### Task item
The lines from the start of the data through the line containing "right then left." are to be reproduced exactly, both ends included.
============================================================
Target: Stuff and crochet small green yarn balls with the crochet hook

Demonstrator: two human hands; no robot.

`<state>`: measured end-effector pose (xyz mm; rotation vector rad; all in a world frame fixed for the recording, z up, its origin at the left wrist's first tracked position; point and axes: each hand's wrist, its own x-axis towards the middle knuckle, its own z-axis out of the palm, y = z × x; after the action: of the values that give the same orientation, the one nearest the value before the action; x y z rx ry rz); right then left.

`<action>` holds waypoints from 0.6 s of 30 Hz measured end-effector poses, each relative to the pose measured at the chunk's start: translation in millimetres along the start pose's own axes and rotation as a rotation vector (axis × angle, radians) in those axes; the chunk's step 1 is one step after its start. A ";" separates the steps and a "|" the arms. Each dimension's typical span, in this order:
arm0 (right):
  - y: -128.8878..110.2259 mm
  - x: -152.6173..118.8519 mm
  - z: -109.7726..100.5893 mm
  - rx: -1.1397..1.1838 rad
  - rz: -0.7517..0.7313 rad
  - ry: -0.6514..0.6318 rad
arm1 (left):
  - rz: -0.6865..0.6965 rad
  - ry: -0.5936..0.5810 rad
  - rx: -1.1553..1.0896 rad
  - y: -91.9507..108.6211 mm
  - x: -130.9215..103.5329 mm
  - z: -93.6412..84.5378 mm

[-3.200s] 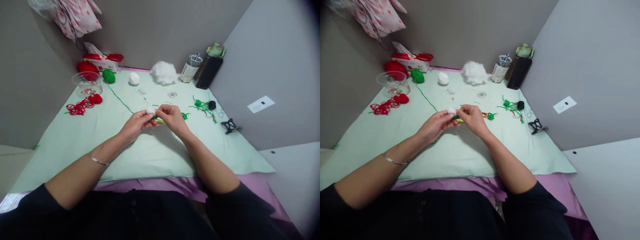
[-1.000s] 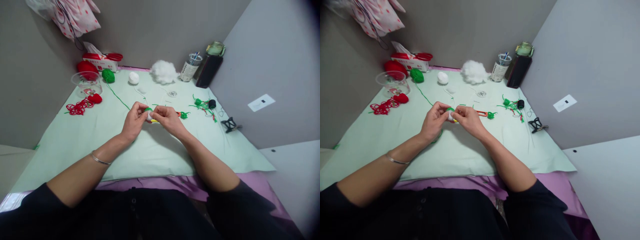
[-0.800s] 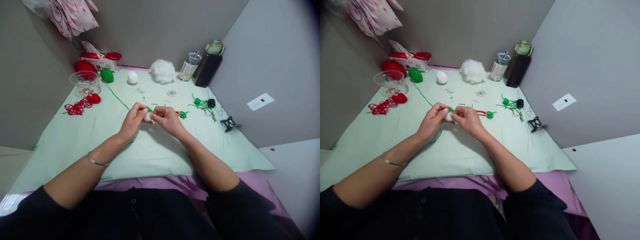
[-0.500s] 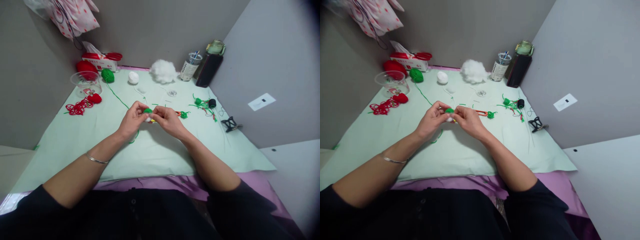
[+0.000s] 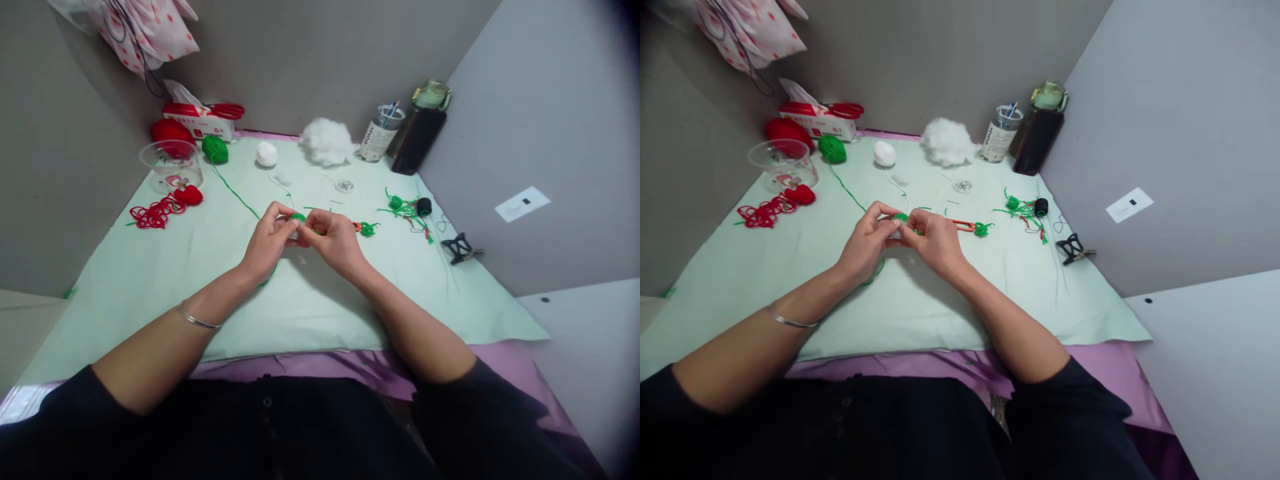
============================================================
### Result for this exercise
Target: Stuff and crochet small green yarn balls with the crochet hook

Demonstrator: two human hands; no robot.

`<state>`: measured end-effector pose (xyz mm; rotation vector rad; all in a world frame fixed for the recording, z up, its origin at the left wrist's first tracked position; point and axes: each hand's wrist, its own x-axis towards the middle knuckle, its own z-axis out of the palm, y = z × x; after the action: of the values that give the same orientation, the one nearest the value before the action; x y z rx ry rz); right then left.

This exercise is done.